Symptoms of a vitamin D deficiency show up in the brain as schizophrenia or depression, show up as cancer in the forms of breast cancer, colon cancer, or prostate cancer, can be involved in urinary infections, high blood pressure, and cardiovascular disease, diabetes, metabolic syndrome, and obesity. Low vitamin D is also related to our bones and our muscles and shows up as osteoporosis, osteomalacia, osteoarthritis, muscle aches, and weaknesses ,and medicines can also interfere such as anti-seizure drugs ,corticosteroids, and even herbs like St. John’s wort. Vitamin D is a fat soluble vitamin, so it is stored in the fat cells of the body. This means that there is such a thing as too much of a good thing. We need an optimal level and what is suggested as normal for here in the United states is 50-100iu however for optimal health the best range is 70 to 100. 41% of Americans have less than 20iu and only 23% have greater than 30iu. That means most of us probably do need to take supplemental vitamin D;  however, you can get your doctor to test your vitamin D levels ,because like I said it can build up.

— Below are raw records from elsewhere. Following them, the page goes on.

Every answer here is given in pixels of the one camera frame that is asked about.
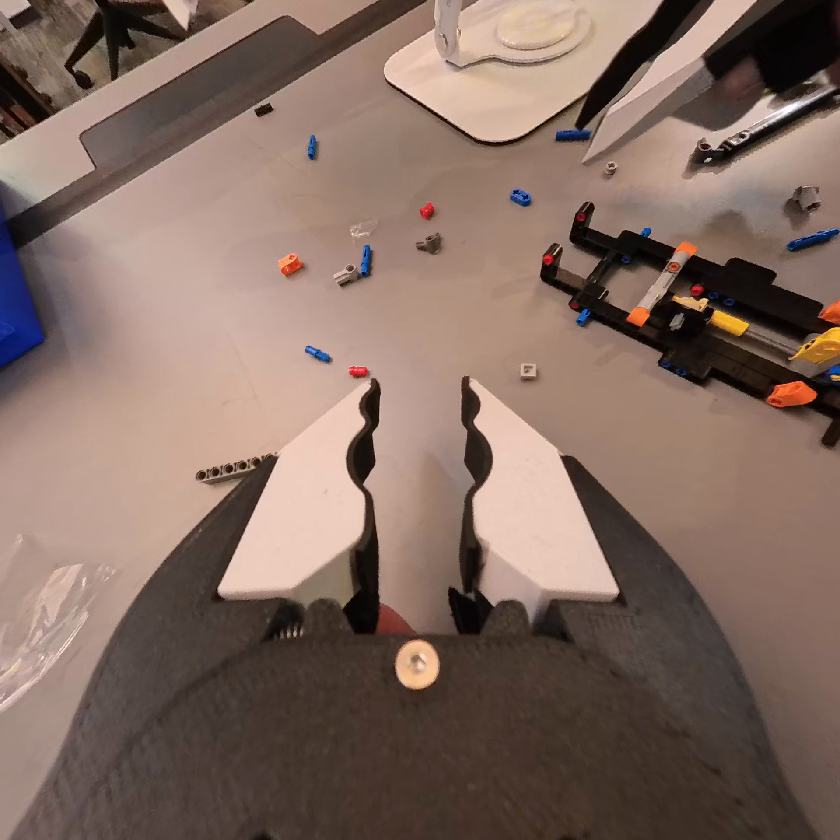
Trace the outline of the blue storage bin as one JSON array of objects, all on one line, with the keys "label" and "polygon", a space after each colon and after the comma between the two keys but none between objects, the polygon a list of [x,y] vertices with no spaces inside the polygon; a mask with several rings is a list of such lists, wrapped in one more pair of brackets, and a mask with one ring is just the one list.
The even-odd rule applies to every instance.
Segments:
[{"label": "blue storage bin", "polygon": [[1,209],[1,367],[44,341],[45,333]]}]

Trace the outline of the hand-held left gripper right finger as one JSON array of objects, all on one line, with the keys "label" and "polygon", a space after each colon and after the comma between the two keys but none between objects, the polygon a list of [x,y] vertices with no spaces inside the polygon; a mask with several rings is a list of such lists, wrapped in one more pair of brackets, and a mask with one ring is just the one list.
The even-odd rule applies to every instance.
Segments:
[{"label": "hand-held left gripper right finger", "polygon": [[448,601],[456,632],[478,634],[502,602],[532,627],[554,602],[618,604],[620,586],[561,452],[477,379],[460,383],[471,478],[458,546],[461,588]]}]

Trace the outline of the clear plastic bag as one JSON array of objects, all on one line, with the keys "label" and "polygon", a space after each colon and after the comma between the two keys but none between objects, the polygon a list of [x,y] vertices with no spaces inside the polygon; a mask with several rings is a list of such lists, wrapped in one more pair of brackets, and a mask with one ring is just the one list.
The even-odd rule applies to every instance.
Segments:
[{"label": "clear plastic bag", "polygon": [[56,664],[118,571],[106,563],[60,558],[18,534],[1,558],[1,712],[20,701]]}]

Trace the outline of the black lego liftarm axle tube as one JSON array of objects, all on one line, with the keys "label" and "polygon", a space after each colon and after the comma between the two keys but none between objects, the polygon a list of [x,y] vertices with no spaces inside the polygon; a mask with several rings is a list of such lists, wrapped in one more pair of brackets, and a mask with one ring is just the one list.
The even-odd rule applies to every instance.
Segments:
[{"label": "black lego liftarm axle tube", "polygon": [[601,255],[600,261],[584,281],[584,288],[592,292],[596,287],[604,287],[606,275],[614,265],[618,262],[627,265],[631,260],[630,255],[624,254],[617,248],[617,238],[601,234],[591,228],[594,210],[593,202],[584,202],[574,214],[570,229],[570,241],[573,245]]}]

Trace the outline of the dark grey lego beam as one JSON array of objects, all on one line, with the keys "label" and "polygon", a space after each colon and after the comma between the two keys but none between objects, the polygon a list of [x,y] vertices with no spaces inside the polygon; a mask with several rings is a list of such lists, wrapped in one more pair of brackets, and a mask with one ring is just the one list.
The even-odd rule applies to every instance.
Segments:
[{"label": "dark grey lego beam", "polygon": [[255,472],[267,459],[276,458],[277,452],[257,455],[250,458],[231,461],[222,465],[200,469],[195,473],[195,480],[203,485],[212,486],[237,480]]}]

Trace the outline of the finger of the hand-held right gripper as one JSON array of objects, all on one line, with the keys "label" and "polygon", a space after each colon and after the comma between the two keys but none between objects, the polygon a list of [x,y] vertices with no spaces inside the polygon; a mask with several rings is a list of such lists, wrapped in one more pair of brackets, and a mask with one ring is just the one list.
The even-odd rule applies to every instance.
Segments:
[{"label": "finger of the hand-held right gripper", "polygon": [[662,1],[653,16],[618,50],[588,92],[574,127],[583,130],[634,73],[666,46],[700,1]]},{"label": "finger of the hand-held right gripper", "polygon": [[704,97],[717,81],[706,68],[705,53],[750,9],[764,11],[777,3],[700,2],[656,57],[584,127],[592,133],[581,162],[605,161],[626,142]]}]

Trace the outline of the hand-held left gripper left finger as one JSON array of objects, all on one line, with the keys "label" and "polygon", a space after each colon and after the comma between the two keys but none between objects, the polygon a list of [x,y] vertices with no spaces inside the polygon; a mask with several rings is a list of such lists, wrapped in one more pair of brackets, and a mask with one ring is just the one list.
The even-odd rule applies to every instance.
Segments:
[{"label": "hand-held left gripper left finger", "polygon": [[355,632],[380,617],[379,545],[371,493],[382,390],[371,379],[275,458],[217,588],[226,601],[336,601]]}]

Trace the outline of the black lego chassis assembly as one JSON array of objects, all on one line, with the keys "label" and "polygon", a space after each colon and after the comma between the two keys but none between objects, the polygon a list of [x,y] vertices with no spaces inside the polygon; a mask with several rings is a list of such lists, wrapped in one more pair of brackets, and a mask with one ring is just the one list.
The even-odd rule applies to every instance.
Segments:
[{"label": "black lego chassis assembly", "polygon": [[714,264],[687,242],[623,232],[618,243],[621,257],[662,270],[619,320],[633,337],[654,335],[661,366],[698,384],[721,379],[772,408],[823,413],[822,446],[838,446],[838,301],[778,287],[772,271],[740,258]]}]

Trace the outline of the black lego liftarm blue pin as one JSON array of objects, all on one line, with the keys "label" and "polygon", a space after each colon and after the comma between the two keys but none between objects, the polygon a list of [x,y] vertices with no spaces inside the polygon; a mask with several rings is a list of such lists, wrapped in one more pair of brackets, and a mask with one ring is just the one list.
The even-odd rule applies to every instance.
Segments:
[{"label": "black lego liftarm blue pin", "polygon": [[587,277],[578,276],[563,268],[561,260],[563,247],[551,244],[542,255],[540,279],[543,283],[563,291],[570,296],[569,306],[576,313],[575,323],[584,327],[589,322],[601,322],[605,326],[621,330],[622,310],[606,302],[606,274],[616,263],[619,253],[608,249]]}]

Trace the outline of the black office chair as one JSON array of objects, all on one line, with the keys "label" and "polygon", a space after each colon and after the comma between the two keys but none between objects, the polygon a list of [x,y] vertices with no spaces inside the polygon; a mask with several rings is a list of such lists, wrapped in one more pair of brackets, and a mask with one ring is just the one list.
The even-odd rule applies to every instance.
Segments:
[{"label": "black office chair", "polygon": [[180,24],[184,34],[177,34],[151,20],[152,16],[165,12],[174,17],[173,12],[164,2],[96,1],[95,4],[97,11],[65,62],[66,71],[81,90],[86,91],[92,88],[93,81],[86,72],[77,68],[77,64],[100,40],[104,40],[108,53],[110,79],[114,81],[119,75],[120,49],[136,48],[131,36],[132,32],[176,43],[187,37],[189,24]]}]

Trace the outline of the black lego gear rack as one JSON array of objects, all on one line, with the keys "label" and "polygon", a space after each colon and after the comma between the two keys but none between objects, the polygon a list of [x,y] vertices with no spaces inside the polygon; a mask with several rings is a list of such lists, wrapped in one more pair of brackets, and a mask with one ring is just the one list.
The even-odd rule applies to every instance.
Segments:
[{"label": "black lego gear rack", "polygon": [[814,91],[773,111],[772,114],[753,123],[746,129],[727,137],[717,147],[716,152],[722,158],[733,156],[735,153],[767,139],[773,133],[792,125],[799,119],[803,119],[816,111],[835,107],[838,104],[838,97],[838,86],[828,86],[819,91]]}]

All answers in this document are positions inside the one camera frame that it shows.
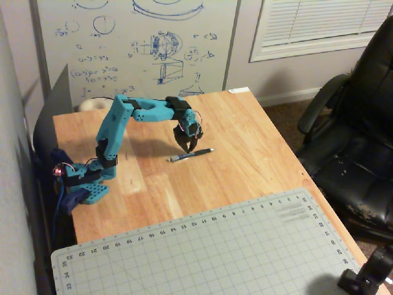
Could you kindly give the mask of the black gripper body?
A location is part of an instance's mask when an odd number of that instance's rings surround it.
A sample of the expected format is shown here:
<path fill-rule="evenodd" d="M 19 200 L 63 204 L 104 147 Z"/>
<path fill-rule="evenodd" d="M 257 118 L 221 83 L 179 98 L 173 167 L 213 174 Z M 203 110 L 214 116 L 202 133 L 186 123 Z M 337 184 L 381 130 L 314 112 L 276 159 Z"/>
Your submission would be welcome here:
<path fill-rule="evenodd" d="M 200 139 L 203 136 L 201 123 L 197 119 L 196 112 L 192 109 L 185 111 L 179 125 L 188 137 Z"/>

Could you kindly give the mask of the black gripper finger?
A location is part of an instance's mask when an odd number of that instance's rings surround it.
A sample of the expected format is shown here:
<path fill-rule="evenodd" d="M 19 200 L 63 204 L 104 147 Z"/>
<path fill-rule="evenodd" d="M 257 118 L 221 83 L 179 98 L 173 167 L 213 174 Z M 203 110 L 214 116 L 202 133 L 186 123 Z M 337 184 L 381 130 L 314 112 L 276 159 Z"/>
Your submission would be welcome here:
<path fill-rule="evenodd" d="M 186 134 L 185 131 L 183 131 L 180 128 L 180 126 L 176 126 L 173 129 L 173 133 L 176 143 L 183 149 L 183 151 L 189 153 L 190 152 L 189 142 L 191 141 L 191 138 Z"/>
<path fill-rule="evenodd" d="M 193 136 L 193 137 L 191 138 L 191 140 L 190 140 L 190 142 L 189 142 L 188 152 L 192 152 L 192 151 L 196 148 L 197 143 L 198 143 L 198 140 L 199 140 L 202 136 L 203 136 L 202 134 L 199 134 L 199 135 Z"/>

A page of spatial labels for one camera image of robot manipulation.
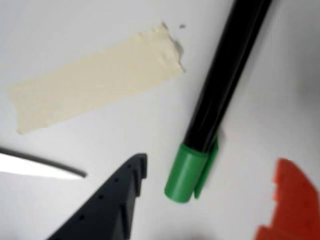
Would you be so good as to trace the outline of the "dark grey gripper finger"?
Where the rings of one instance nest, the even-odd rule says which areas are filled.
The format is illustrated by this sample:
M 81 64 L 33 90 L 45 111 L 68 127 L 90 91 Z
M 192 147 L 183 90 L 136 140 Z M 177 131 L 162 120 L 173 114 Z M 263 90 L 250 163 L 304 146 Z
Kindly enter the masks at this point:
M 49 239 L 130 239 L 147 163 L 145 153 L 133 155 Z

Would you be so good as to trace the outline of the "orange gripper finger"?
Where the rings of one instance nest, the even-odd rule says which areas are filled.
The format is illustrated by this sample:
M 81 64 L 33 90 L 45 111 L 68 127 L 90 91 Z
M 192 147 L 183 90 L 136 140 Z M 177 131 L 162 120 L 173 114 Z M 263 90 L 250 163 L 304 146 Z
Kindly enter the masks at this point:
M 318 240 L 320 238 L 319 193 L 291 160 L 280 158 L 273 182 L 276 201 L 270 225 L 260 225 L 256 240 Z

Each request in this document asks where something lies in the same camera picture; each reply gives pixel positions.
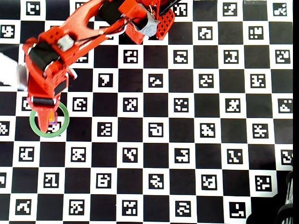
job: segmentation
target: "black square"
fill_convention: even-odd
[[[78,77],[69,79],[68,92],[92,92],[93,91],[93,70],[74,69]]]
[[[246,119],[221,119],[222,143],[247,143]]]
[[[15,201],[15,215],[16,216],[30,216],[31,215],[31,199],[16,199]]]
[[[278,99],[278,113],[293,113],[293,99]]]
[[[228,164],[243,164],[243,150],[228,148],[227,149],[227,163]]]
[[[195,195],[195,169],[170,169],[170,194]]]
[[[12,167],[14,142],[0,142],[0,167]]]
[[[242,22],[218,22],[219,44],[243,44]]]
[[[213,40],[213,27],[198,27],[198,40]]]
[[[6,187],[6,179],[7,179],[7,177],[6,177],[7,175],[6,175],[6,173],[0,173],[0,188],[5,188]]]
[[[244,46],[246,69],[269,69],[270,52],[269,45]]]
[[[9,220],[10,194],[0,194],[0,220]]]
[[[41,15],[41,3],[26,1],[26,15]]]
[[[31,111],[31,108],[30,108],[29,103],[27,101],[27,97],[22,97],[21,110],[22,111]]]
[[[164,123],[149,123],[149,137],[164,137]]]
[[[15,115],[16,94],[16,92],[0,92],[0,102],[5,102],[0,107],[1,116]]]
[[[149,189],[164,189],[164,174],[149,174]]]
[[[137,200],[122,200],[122,216],[137,216],[138,215],[138,201]]]
[[[70,118],[66,132],[67,141],[91,141],[92,118]]]
[[[200,137],[215,138],[216,137],[215,123],[200,123]]]
[[[224,64],[238,64],[239,63],[239,50],[225,50],[223,51]]]
[[[247,118],[272,118],[271,94],[246,94]]]
[[[219,70],[220,92],[244,93],[245,75],[244,70]]]
[[[0,44],[1,53],[6,55],[7,57],[10,57],[11,59],[15,61],[19,61],[19,48],[11,48],[11,44]],[[0,81],[0,86],[10,86],[10,85],[4,85],[2,81]]]
[[[65,194],[89,194],[90,192],[90,169],[89,168],[66,168],[65,169]]]
[[[167,69],[167,46],[147,45],[143,47],[144,68]]]
[[[9,121],[0,121],[0,136],[9,136]]]
[[[142,169],[117,169],[118,194],[142,194]]]
[[[41,220],[62,220],[64,195],[38,195],[37,216]]]
[[[193,1],[193,21],[217,21],[217,2]]]
[[[44,173],[43,188],[59,188],[59,173]]]
[[[189,112],[189,98],[174,98],[174,112],[188,113]]]
[[[269,22],[270,44],[293,44],[292,22]]]
[[[4,0],[0,3],[0,20],[19,20],[21,3],[19,0]]]
[[[12,193],[37,193],[38,168],[14,168]]]
[[[173,50],[174,64],[188,64],[188,50]]]
[[[290,50],[280,49],[275,50],[275,59],[276,64],[290,64],[291,56]]]
[[[168,117],[167,93],[143,94],[144,117]]]
[[[217,190],[217,175],[204,174],[201,175],[202,190]]]
[[[101,45],[94,49],[95,68],[118,67],[118,45]]]
[[[249,40],[263,40],[264,30],[263,26],[249,26],[248,27],[248,39]]]
[[[65,21],[69,16],[70,16],[69,1],[61,1],[61,0],[46,1],[46,20]]]
[[[117,93],[93,93],[94,117],[117,117]]]
[[[86,112],[87,111],[87,97],[73,97],[73,112]]]
[[[39,141],[39,139],[40,137],[31,129],[28,117],[16,117],[15,141]]]
[[[45,31],[45,21],[21,21],[21,43]]]
[[[173,6],[173,12],[176,17],[188,16],[188,3],[177,3]]]
[[[278,179],[278,184],[283,184],[286,188],[286,184]],[[252,197],[251,198],[251,215],[248,217],[247,221],[250,223],[274,223],[275,217],[281,208],[281,203],[285,202],[285,190],[278,190],[278,194],[274,197]]]
[[[229,217],[230,218],[246,218],[245,202],[229,202]]]
[[[275,144],[293,144],[293,119],[274,119]]]
[[[197,222],[223,223],[223,197],[197,196]]]
[[[193,92],[193,70],[169,70],[169,92]]]
[[[123,112],[138,112],[138,98],[123,98]]]
[[[176,217],[191,217],[191,201],[175,201]]]
[[[194,119],[169,118],[170,142],[194,142]]]
[[[40,167],[64,167],[64,162],[64,142],[41,142]]]
[[[91,195],[90,200],[91,221],[116,220],[116,195]]]
[[[248,170],[223,170],[224,196],[250,196]]]
[[[2,39],[14,39],[15,32],[15,25],[0,25],[0,38]]]
[[[271,70],[272,93],[293,93],[293,70]]]
[[[273,3],[273,16],[287,16],[286,3]]]
[[[225,112],[226,113],[241,113],[241,99],[240,98],[225,98]]]
[[[19,162],[33,162],[35,147],[19,147]]]
[[[195,144],[196,169],[221,169],[221,144]]]
[[[98,87],[113,87],[113,74],[99,73]]]
[[[122,148],[122,162],[138,163],[138,148]]]
[[[194,46],[193,56],[195,69],[218,68],[218,46]]]
[[[163,88],[163,74],[149,74],[149,88]]]
[[[118,141],[142,142],[142,118],[118,118]]]
[[[250,87],[253,89],[266,88],[266,75],[265,74],[250,74]]]
[[[275,170],[274,145],[248,144],[249,169]]]
[[[238,16],[238,3],[237,2],[224,2],[222,5],[223,16]]]
[[[144,168],[168,168],[168,144],[144,143],[143,167]]]
[[[192,22],[175,22],[168,34],[168,44],[187,45],[192,43]]]
[[[93,142],[92,167],[116,167],[116,152],[116,143]]]
[[[281,165],[291,165],[293,159],[293,150],[282,149],[280,150]]]
[[[86,162],[86,147],[71,147],[71,162]]]
[[[83,216],[85,212],[85,200],[69,201],[69,216]]]
[[[98,137],[112,137],[112,122],[98,122]]]
[[[123,50],[123,63],[124,64],[137,64],[138,63],[138,50]]]
[[[194,94],[196,118],[219,118],[219,94]]]
[[[143,206],[145,222],[169,222],[169,196],[144,195]]]
[[[244,21],[267,21],[267,1],[259,1],[260,4],[253,4],[249,1],[243,2]]]
[[[119,35],[119,41],[118,41],[118,43],[121,44],[121,45],[123,45],[123,44],[136,45],[136,43],[126,33],[124,33],[122,35]]]
[[[256,191],[272,192],[271,176],[255,176]]]
[[[252,124],[252,136],[254,139],[268,139],[268,124]]]
[[[97,173],[96,189],[111,189],[112,174],[100,174]]]
[[[142,92],[142,69],[119,69],[119,92]]]
[[[174,148],[174,163],[190,163],[190,149]]]

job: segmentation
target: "small object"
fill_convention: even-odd
[[[67,34],[59,39],[57,42],[59,48],[66,52],[67,50],[71,49],[74,46],[74,40]]]
[[[51,112],[50,113],[50,118],[49,118],[49,125],[56,125],[57,124],[57,117],[58,114],[57,112]]]

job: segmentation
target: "green ring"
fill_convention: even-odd
[[[30,114],[30,117],[29,117],[29,123],[30,123],[30,126],[31,126],[31,128],[32,128],[32,130],[34,131],[35,134],[37,134],[40,137],[44,137],[44,138],[54,138],[54,137],[57,137],[57,136],[61,135],[62,132],[64,132],[66,130],[67,126],[70,123],[70,115],[69,115],[69,112],[67,111],[66,106],[63,103],[60,102],[59,108],[64,113],[64,124],[62,125],[62,127],[57,132],[51,133],[51,134],[43,133],[37,127],[36,122],[35,122],[36,111],[34,111],[34,110],[31,111],[31,114]]]

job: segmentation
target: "checkerboard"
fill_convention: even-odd
[[[24,64],[22,44],[84,2],[1,0],[0,51]],[[114,36],[72,65],[61,136],[35,135],[27,93],[0,82],[0,224],[273,223],[292,169],[292,1],[173,11],[163,41]]]

Many studies have shown that Melanoma is actually caused by a vitamin D and omega 3 deficiency. We need to get our vitamin D from the sun. We were not meant to be inside all day long. We need to get outside just for a few minutes a day, 15 to 20 minutes a day, with no sunscreen and slowly let our skin get used to the sun. When we’re going to be out for longer than that, we need to use safe ingredients like zinc and titanium dioxide for our sunscreens. Those highest at risk for vitamin D deficiency are those who are overweight, when you have more fat you need more vitamin D. Those who are pregnant, those who are elderly, and those with dark skin also are at higher risk of vitamin D deficiency. It is generally recommended that if you live South of Atlanta, GA that you do not necessarily need to supplement between the months of March and October, but that you should from October to March. If you live north of Atlanta then you should supplement year round but once again have your doctor check to make sure that you are not getting too much. Some populations need higher doses of vitamin D. Those with an autoimmune condition, heart disease, cancer, osteoporosis, depression, kidney disease, muscle weakness, and diabetes need more vitamin D. Do not take calcium with high amounts of vitamin D. 

There are some signs of toxicity, and they include weight loss, fatigue, anorexia, nausea, vomiting, high blood calcium, kidney damage, and even death when taken with steroids. Food sources of vitamin D include cod liver oil, salmon, sardines, tuna, and mushrooms. You can even increase the amount of vitamin D in mushrooms by setting them out in the sun. Even store-bought mushrooms can be set in the sun for 20 minutes to increase their vitamin D. I do suggest that you have your doctor test your vitamin D levels and supplement accordingly and get tested twice a year, once in the summer and once in the winter, to see how your levels do.

Even though all of these nutrients are considered controversial you can see how they can be important in certain situations but as with all supplements please run this information by your medical provider for safety.